# [Assignment]
Please, without any pictures, set down exactly the part of the listing below that opens with the line containing "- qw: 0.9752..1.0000" and closes with the line containing "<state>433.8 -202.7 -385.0".

# [Extracted information]
────────────────

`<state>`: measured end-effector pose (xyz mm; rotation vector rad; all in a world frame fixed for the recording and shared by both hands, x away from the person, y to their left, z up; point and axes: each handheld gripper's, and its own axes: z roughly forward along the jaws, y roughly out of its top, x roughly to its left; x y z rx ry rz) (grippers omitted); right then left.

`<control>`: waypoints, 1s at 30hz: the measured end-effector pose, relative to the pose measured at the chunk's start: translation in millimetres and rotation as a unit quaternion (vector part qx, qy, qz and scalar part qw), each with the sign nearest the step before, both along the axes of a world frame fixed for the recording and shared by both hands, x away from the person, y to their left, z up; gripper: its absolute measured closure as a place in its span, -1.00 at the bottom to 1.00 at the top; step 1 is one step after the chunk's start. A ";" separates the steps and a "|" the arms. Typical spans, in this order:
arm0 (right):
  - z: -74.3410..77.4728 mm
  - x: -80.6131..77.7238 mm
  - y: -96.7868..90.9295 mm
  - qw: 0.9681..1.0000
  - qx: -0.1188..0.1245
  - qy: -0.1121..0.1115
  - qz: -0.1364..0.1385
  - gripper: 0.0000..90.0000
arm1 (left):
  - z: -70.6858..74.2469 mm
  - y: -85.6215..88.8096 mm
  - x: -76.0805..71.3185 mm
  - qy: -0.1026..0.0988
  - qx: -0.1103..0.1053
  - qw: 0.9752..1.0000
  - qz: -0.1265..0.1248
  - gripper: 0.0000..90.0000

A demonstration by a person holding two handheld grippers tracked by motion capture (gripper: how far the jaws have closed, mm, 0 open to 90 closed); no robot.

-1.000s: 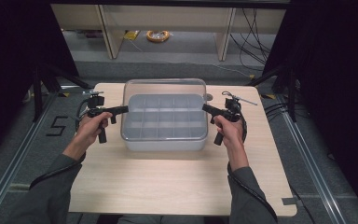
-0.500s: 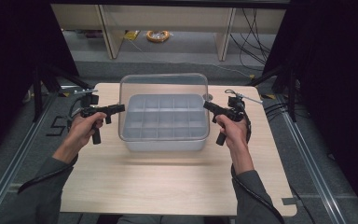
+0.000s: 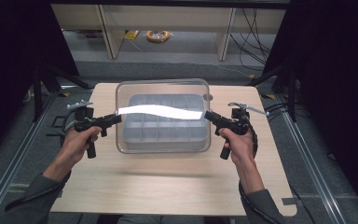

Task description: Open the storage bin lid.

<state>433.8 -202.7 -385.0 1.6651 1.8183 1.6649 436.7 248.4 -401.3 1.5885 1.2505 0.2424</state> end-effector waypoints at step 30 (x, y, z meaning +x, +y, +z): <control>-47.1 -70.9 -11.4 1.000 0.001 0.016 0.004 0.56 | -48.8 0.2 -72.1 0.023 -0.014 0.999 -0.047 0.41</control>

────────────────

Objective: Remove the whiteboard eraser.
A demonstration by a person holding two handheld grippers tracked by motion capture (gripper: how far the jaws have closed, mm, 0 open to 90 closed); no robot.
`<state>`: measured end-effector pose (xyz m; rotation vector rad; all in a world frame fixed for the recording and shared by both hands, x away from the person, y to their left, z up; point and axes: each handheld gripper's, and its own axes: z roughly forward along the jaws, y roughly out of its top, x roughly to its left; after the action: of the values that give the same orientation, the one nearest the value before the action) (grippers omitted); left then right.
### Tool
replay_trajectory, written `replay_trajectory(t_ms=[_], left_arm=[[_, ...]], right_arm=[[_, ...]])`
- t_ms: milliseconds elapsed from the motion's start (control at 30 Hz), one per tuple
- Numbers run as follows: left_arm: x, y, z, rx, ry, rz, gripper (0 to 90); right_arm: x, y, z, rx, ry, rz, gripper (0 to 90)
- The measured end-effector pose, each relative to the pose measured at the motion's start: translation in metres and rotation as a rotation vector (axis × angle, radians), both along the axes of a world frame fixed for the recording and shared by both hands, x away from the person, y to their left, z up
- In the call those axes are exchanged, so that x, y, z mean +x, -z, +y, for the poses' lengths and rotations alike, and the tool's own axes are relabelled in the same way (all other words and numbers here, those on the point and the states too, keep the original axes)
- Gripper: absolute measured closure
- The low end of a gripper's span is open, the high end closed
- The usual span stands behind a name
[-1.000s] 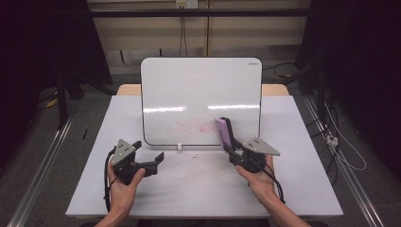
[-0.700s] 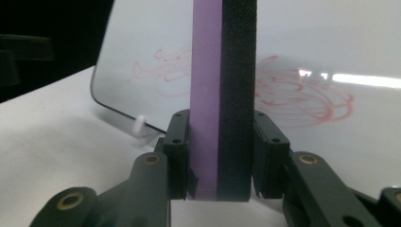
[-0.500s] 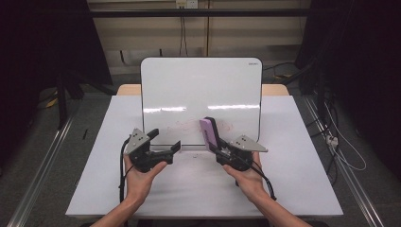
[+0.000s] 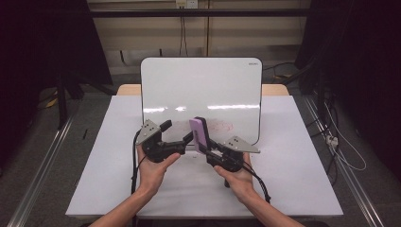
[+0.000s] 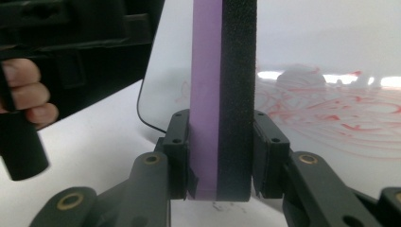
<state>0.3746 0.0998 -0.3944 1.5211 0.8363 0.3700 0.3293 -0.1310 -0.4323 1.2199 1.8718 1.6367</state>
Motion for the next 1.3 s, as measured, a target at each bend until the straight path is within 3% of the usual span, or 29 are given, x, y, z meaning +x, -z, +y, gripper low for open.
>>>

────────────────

# [Exercise result]
  - qw: 0.9752..1.0000
  - qz: -0.1265..0.1248
  - gripper: 0.0000..90.0000

A demonstration by a person holding two handheld grippers tracked by motion capture (gripper: how far the jaws have closed, mm, 0 open to 90 closed); no robot.

-1.000s: 
-0.500s: 
+0.000s: 

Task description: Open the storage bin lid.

<state>433.8 -202.7 -385.0 1.6651 1.8183 1.6649 436.7 248.4 -401.3 1.5885 1.2505 0.2424</state> end-effector waypoints at step 30 (x, y, z meaning +x, +y, +z): <control>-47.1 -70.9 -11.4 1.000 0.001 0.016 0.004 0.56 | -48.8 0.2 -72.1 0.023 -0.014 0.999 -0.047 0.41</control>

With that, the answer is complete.